パリとベルリンへ:車椅子でめぐる、私たちの電車の旅⑨軽くなるはずが、頭が重い──パッキング迷子の私
旅まで、あと2週間。
荷物を軽くしたい。なのに、どうしても私の頭の中が重い。調べれば調べるほど、「これが便利」「これが軽い」「これが正解」と、情報の洪水に飲み込まれていく。
コンパクトな28リットルのバックパック(Cotopaxi Allpa 28L Fatigue)を買った。まだ届いていない。レビューは上々。満杯に詰めなければ、機内持ち込みもOKかもしれない。背負えば両手も空くし、夫ダーリンのサポートもしやすいはず。
「軽くする」ために、心は重くなる
世の中、アイデアと知恵を持った人たちで溢れている。YouTubeを見ていると、皆さん凄いなぁと思う。旅の経験も豊富で、パッキング術も洗練されていて、しかもカメラの前で上手に説明してくれる。構成の技術まであるなんて、本当に素晴らしい。
そんな人たちに感心しながら、興味本位で動画を見続ける私。
「ああ、また見てしまった」と、少々呆れる自分。
私が選んだCotopaxi 28Lと、その理由

最初は、30年以上使っている大きなスーツケースを引きずっていくつもりだった。でも調べていくうちに、荷物を二つに分け、一つは小型のスーツケース、一つは「リュクサックという手もあるのか」と気づいた。
私は旅先でダーリンの“サポート係”でもある。段差で手を貸す、切符を買う、道を探す──そんな時に大きな荷物は邪魔になる。
そこで、一つをバックパックにしたらいけるかも思ったのだ。35Lのバックパックを勧められたけれど、150cmの私には到底背負って歩けない。
そこで28Lを選んでみた。サイズは48×28×23センチ。満腹にさせなければ、帰りの機内の足元に押し込められるかもしれない。
今回利用するRyanairには複雑なバッグルールがあって、それがまた頭を悩ませる。小型キャスター付きのスーツケースはチェックインするつもり。たとえ10kg以内に収めたとしても、自分で頭上の棚に乗せるのは無理。結局、誰かに頼まなければならない──それは私の感覚では“身軽”ではない。
何を持つかより、何を手放すか
ようやく気づいた。
パッキングの本質は、「何を持つか」じゃなくて、「何を手放すか」なんだ。旅先で本当に心地よく着るもの、使うものを冷静に計画すること。絵に描くとわかりやすいはず。
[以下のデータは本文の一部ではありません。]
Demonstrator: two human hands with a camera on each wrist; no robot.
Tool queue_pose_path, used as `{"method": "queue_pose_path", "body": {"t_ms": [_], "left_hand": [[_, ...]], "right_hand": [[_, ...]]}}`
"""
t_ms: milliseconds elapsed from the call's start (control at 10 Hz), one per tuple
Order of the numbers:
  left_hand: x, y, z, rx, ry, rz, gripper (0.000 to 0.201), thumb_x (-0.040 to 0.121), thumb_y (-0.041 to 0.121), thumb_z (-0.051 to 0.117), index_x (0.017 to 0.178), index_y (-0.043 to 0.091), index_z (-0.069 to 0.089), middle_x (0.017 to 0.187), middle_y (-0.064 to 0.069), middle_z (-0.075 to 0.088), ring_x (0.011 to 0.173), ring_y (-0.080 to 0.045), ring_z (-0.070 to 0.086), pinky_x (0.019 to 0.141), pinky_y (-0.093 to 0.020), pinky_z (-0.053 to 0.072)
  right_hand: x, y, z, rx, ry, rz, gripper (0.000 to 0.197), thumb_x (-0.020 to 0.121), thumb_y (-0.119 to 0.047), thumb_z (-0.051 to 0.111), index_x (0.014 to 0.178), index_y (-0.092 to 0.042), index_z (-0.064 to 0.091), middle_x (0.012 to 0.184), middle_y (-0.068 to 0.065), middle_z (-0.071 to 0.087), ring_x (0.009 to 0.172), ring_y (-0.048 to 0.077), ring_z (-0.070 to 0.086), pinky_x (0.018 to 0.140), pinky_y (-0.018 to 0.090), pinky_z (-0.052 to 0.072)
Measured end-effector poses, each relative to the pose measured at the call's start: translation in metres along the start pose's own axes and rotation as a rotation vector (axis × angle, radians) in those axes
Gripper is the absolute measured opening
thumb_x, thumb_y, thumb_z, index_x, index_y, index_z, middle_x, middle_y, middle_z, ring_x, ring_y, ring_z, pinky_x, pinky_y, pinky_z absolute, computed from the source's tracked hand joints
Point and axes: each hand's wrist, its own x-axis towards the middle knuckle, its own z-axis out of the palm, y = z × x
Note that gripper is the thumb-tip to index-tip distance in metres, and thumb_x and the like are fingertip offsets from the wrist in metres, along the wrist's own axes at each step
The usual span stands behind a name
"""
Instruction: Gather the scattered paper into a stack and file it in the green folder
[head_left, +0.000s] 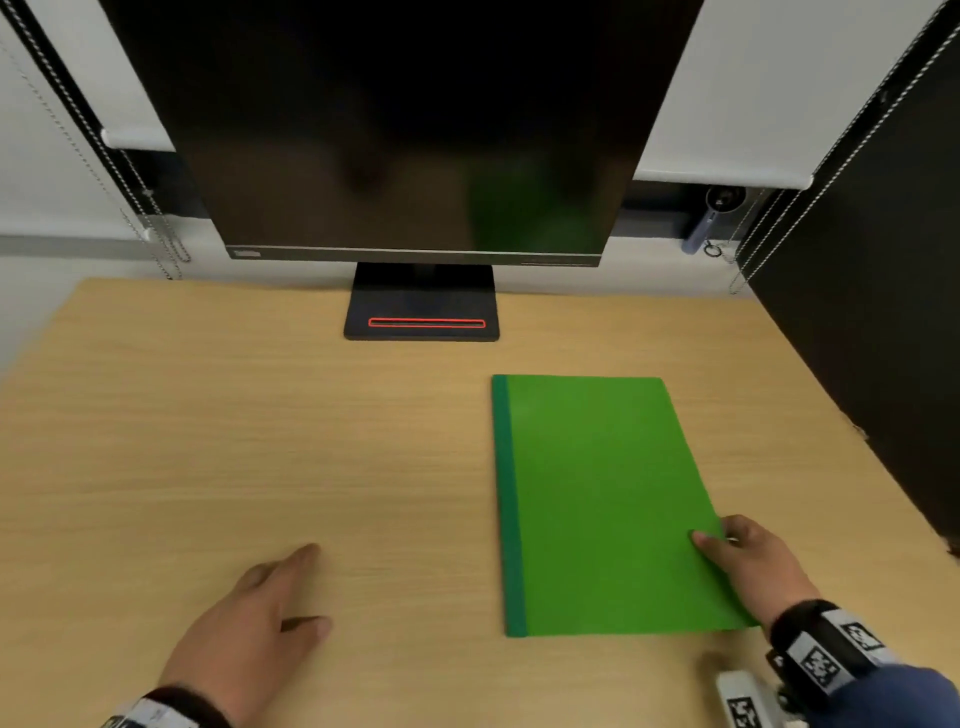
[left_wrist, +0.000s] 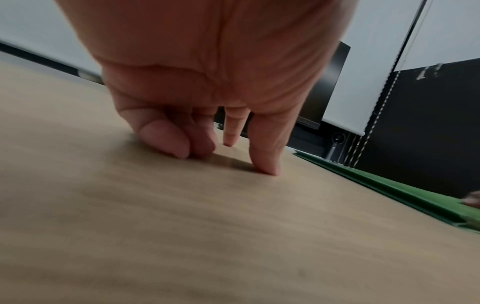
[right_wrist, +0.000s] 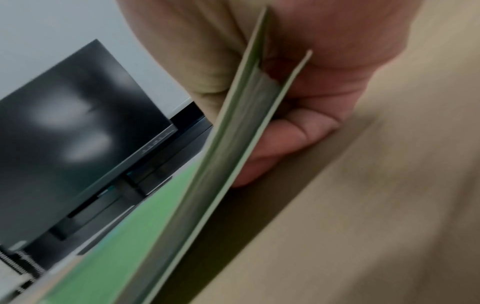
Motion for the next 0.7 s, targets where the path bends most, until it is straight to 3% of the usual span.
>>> {"method": "queue_pose_path", "body": {"t_ms": [100,200,300,400,500,600,700], "left_hand": [[0.001,0.005,-0.002,-0.018,0.011,-0.034,0.085,0.078,0.056,0.067,0.15,0.052,0.023,0.15,0.007,0.045,0.134,-0.013,0.049,0.104,-0.027,0.039],[0.001,0.008,-0.003,-0.01,0.003,-0.066,0.086,0.076,0.054,0.07,0.149,0.052,0.025,0.144,0.006,0.05,0.127,-0.015,0.054,0.102,-0.028,0.042],[0.001,0.011,-0.002,0.005,0.007,-0.105,0.087,0.075,0.056,0.071,0.149,0.054,0.025,0.137,0.004,0.053,0.123,-0.017,0.057,0.1,-0.031,0.044],[0.0,0.011,0.001,0.018,0.023,-0.134,0.087,0.074,0.057,0.072,0.148,0.054,0.026,0.125,0.003,0.053,0.116,-0.017,0.06,0.096,-0.031,0.045],[-0.001,0.011,0.005,0.038,0.035,-0.132,0.086,0.075,0.059,0.069,0.149,0.052,0.027,0.123,0.003,0.052,0.117,-0.016,0.06,0.097,-0.031,0.045],[-0.005,0.014,0.007,0.05,0.066,-0.14,0.076,0.078,0.059,0.067,0.146,0.051,0.034,0.118,0.006,0.052,0.112,-0.012,0.061,0.094,-0.027,0.044],[-0.014,0.018,-0.005,-0.027,0.068,-0.073,0.059,0.078,0.058,0.07,0.131,0.051,0.045,0.109,0.01,0.054,0.105,-0.006,0.06,0.092,-0.016,0.035]], "right_hand": [[0.028,0.015,-0.033,-0.185,0.071,-0.004,0.028,0.095,-0.027,0.062,0.113,-0.006,0.063,0.108,0.014,0.071,0.089,0.027,0.066,0.084,0.04,0.053],[0.044,0.016,-0.044,-0.307,0.103,-0.019,0.035,0.094,-0.032,0.063,0.117,-0.005,0.059,0.107,0.016,0.07,0.082,0.025,0.062,0.078,0.036,0.049],[0.047,0.014,-0.044,-0.522,0.138,-0.03,0.042,0.09,-0.048,0.062,0.111,-0.013,0.052,0.089,0.005,0.064,0.075,0.022,0.061,0.068,0.033,0.047],[0.044,0.015,-0.044,-0.709,0.185,-0.089,0.048,0.084,-0.063,0.057,0.106,-0.022,0.045,0.092,0.001,0.061,0.077,0.02,0.062,0.068,0.035,0.054],[0.042,0.017,-0.045,-0.784,0.228,-0.141,0.057,0.081,-0.067,0.056,0.114,-0.022,0.046,0.11,0.006,0.059,0.096,0.026,0.061,0.083,0.041,0.055],[0.029,0.009,-0.046,-0.851,0.257,-0.185,0.058,0.084,-0.065,0.054,0.123,-0.022,0.048,0.12,0.007,0.057,0.108,0.028,0.057,0.091,0.042,0.054],[0.007,0.014,-0.041,-0.822,0.26,-0.309,0.053,0.087,-0.059,0.054,0.125,-0.022,0.052,0.119,0.005,0.058,0.107,0.025,0.056,0.089,0.04,0.053]]}}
スーツケースはクローゼットではなくて、すでに選び抜かれたパズルの完成形を、一旦バラして持参するようなもの。
私は普段、洋服に執着があるのか、ないのか、自分でもよくわからない。
だからこそ、余計に迷う。
──そういえば、これは人生にも似ているな。
大事なのは、何を手放すか、なのかもしれない。
最後は、“まあ、なんとかなるか”で
結局、余計な出費はせず、いつも使い慣れたものを軸に旅に出る予定。でも、便利な折りたためるヨガマット、洗面器、バックの鍵、使い捨て用のシーツ、洋服を真空パックにできる圧縮バッグなど、必要最低限のものだけを選んで購入。
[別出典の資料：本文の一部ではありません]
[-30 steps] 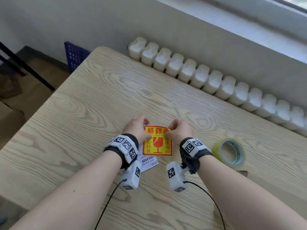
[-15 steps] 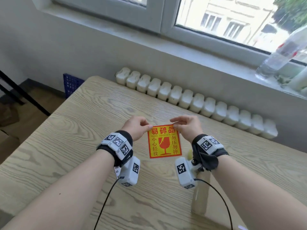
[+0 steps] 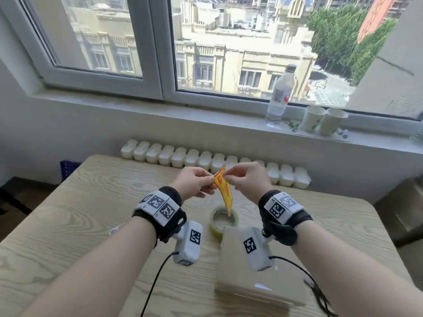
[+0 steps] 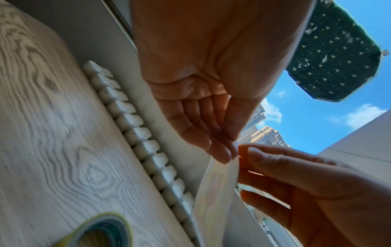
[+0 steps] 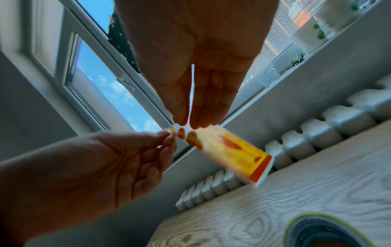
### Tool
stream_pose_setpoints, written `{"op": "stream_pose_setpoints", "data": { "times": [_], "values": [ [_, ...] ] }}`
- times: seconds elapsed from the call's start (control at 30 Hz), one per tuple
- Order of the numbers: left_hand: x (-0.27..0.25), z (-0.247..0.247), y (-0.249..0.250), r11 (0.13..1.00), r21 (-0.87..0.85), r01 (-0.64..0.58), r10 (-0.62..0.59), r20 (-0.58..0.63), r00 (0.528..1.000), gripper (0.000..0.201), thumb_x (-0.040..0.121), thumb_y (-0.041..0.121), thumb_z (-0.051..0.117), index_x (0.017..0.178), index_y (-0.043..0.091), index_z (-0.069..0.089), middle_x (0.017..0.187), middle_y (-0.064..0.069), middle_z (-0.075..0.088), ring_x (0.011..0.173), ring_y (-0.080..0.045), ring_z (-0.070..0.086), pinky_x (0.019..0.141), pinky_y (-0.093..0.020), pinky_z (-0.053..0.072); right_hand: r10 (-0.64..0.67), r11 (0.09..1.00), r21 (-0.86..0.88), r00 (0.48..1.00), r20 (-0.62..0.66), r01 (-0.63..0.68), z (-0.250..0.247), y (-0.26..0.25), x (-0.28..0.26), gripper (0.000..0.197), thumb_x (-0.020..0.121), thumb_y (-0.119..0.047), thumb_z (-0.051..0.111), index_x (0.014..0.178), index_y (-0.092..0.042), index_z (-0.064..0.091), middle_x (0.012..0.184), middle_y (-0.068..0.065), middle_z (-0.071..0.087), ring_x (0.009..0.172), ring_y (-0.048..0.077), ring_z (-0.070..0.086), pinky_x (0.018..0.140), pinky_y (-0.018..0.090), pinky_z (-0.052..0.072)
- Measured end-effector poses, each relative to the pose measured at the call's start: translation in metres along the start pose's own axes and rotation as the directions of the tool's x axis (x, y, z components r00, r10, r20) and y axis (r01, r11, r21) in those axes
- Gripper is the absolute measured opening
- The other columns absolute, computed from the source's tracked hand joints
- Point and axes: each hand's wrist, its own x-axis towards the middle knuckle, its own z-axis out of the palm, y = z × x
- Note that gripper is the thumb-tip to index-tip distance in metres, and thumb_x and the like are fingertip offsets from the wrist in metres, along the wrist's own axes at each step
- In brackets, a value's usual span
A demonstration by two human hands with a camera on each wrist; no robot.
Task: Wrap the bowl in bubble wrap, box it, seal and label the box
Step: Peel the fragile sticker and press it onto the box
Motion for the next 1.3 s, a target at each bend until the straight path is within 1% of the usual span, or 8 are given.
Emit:
{"op": "stream_pose_setpoints", "data": {
  "times": [0.1, 0.23, 0.33, 0.47, 0.7, 0.8, 0.97, 1.3],
  "values": [
    [-0.006, 0.021, 0.013, 0.999, -0.037, -0.019, 0.021, 0.030, 0.999, 0.013, 0.093, 0.006, 0.056, 0.081, 0.012, 0.060, 0.073, -0.002, 0.069, 0.058, -0.004, 0.067, 0.053, -0.016, 0.050, -0.026, 0.999, 0.034, 0.999, 0.031, 0.025, -0.012, 0.006, -0.013, 0.008, 0.076, -0.020, 0.077, 0.084, -0.016, 0.077, 0.077, -0.004, 0.072, 0.068, 0.003, 0.063, 0.065, 0.019, 0.051],
    [-0.012, 0.040, 0.028, 0.997, -0.070, -0.022, 0.026, 0.054, 0.998, 0.010, 0.091, 0.006, 0.058, 0.083, 0.009, 0.060, 0.077, -0.007, 0.070, 0.061, -0.009, 0.069, 0.060, -0.019, 0.055, -0.024, 0.994, 0.106, 0.998, 0.050, 0.018, -0.031, 0.020, -0.022, 0.017, 0.072, -0.021, 0.081, 0.088, -0.014, 0.078, 0.082, -0.003, 0.075, 0.080, 0.008, 0.070, 0.081, 0.032, 0.057],
    [-0.012, 0.051, 0.035, 0.998, -0.057, -0.020, 0.024, 0.072, 0.997, 0.007, 0.092, 0.007, 0.057, 0.087, 0.007, 0.062, 0.084, -0.012, 0.070, 0.065, -0.010, 0.070, 0.067, -0.022, 0.056, -0.038, 0.992, 0.117, 0.999, 0.009, 0.036, -0.040, 0.025, -0.026, 0.015, 0.073, -0.021, 0.080, 0.087, -0.015, 0.079, 0.083, -0.002, 0.076, 0.081, 0.008, 0.070, 0.085, 0.033, 0.056],
    [-0.011, 0.060, 0.041, 0.999, -0.040, -0.006, 0.009, 0.067, 0.998, 0.010, 0.093, 0.010, 0.057, 0.096, 0.003, 0.063, 0.092, -0.013, 0.070, 0.067, -0.009, 0.069, 0.072, -0.025, 0.056, -0.026, 0.987, 0.156, 0.999, -0.043, 0.032, -0.047, 0.027, -0.028, 0.013, 0.073, -0.023, 0.080, 0.084, -0.016, 0.079, 0.082, 0.000, 0.076, 0.081, 0.011, 0.071, 0.085, 0.035, 0.056],
    [-0.014, 0.061, 0.045, 0.997, -0.073, 0.022, -0.019, 0.049, 0.999, 0.014, 0.095, 0.016, 0.054, 0.088, 0.007, 0.062, 0.088, -0.010, 0.070, 0.074, -0.015, 0.067, 0.072, -0.027, 0.055, -0.013, 0.987, 0.160, 0.998, -0.058, 0.022, -0.049, 0.022, -0.032, 0.016, 0.073, -0.027, 0.081, 0.083, -0.015, 0.079, 0.080, -0.002, 0.075, 0.078, 0.008, 0.069, 0.080, 0.024, 0.055],
    [-0.015, 0.060, 0.046, 0.994, -0.096, 0.049, -0.045, 0.046, 0.998, 0.020, 0.095, 0.022, 0.054, 0.085, 0.008, 0.064, 0.084, -0.007, 0.070, 0.075, -0.016, 0.067, 0.072, -0.028, 0.054, -0.015, 0.990, 0.138, 0.996, -0.083, 0.026, -0.047, 0.020, -0.032, 0.009, 0.074, -0.021, 0.080, 0.081, -0.014, 0.079, 0.079, 0.000, 0.075, 0.079, 0.012, 0.070, 0.082, 0.028, 0.056],
    [-0.016, 0.059, 0.046, 0.991, -0.115, 0.072, -0.069, 0.029, 0.997, 0.011, 0.091, 0.008, 0.055, 0.083, 0.006, 0.063, 0.079, -0.007, 0.068, 0.071, -0.016, 0.065, 0.070, -0.028, 0.054, -0.028, 0.995, 0.086, 0.991, -0.127, 0.040, -0.041, 0.019, -0.032, 0.007, 0.072, -0.014, 0.076, 0.072, -0.020, 0.078, 0.073, -0.003, 0.075, 0.076, 0.012, 0.070, 0.081, 0.033, 0.056],
    [-0.020, 0.053, 0.043, 0.980, -0.180, 0.084, -0.082, 0.015, 0.996, 0.013, 0.089, 0.008, 0.056, 0.080, 0.006, 0.065, 0.074, -0.006, 0.068, 0.070, -0.016, 0.065, 0.076, -0.033, 0.055, -0.062, 0.998, -0.009, 0.986, -0.156, 0.061, -0.036, 0.014, -0.034, 0.011, 0.074, -0.013, 0.073, 0.071, -0.023, 0.078, 0.072, -0.006, 0.074, 0.075, 0.009, 0.069, 0.080, 0.030, 0.056]
  ]
}}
そして、Cotopaxi 28Lのバックパックが届いてから、最終的にどう詰めるか決めようと思っている。返品の可能性もある。洋服はコーディネートを考えて、5日分だけに。
ホテルの近くで洗濯もする予定。洗濯剤にアレルギーがあるダーリン用の、洗剤も持っていかねば。
パリはイギリスより少し暖かいと聞くけれど、寒がりの私には不安もある。ベルリンはまた少し気温が違うというし、柔軟に対応できる準備をしておきたい。
今のところ、頭の中がまだパッキングできていない。一人で帰国する時とも、車で旅する時とも違う。今回は電車での長距離移動、しかも国際線もある。
そんな中、夫ダーリンは、ノホホンとしている様子。
だけど、ちゃっかり新しい眼鏡、ズボンや靴、帽子も買って、しなやかに準備しているらしい。
ちなみに、ダーリンのラゲッジはこちら。

──まあ、なんとかなるだろう。ケセラセラを鼻歌に。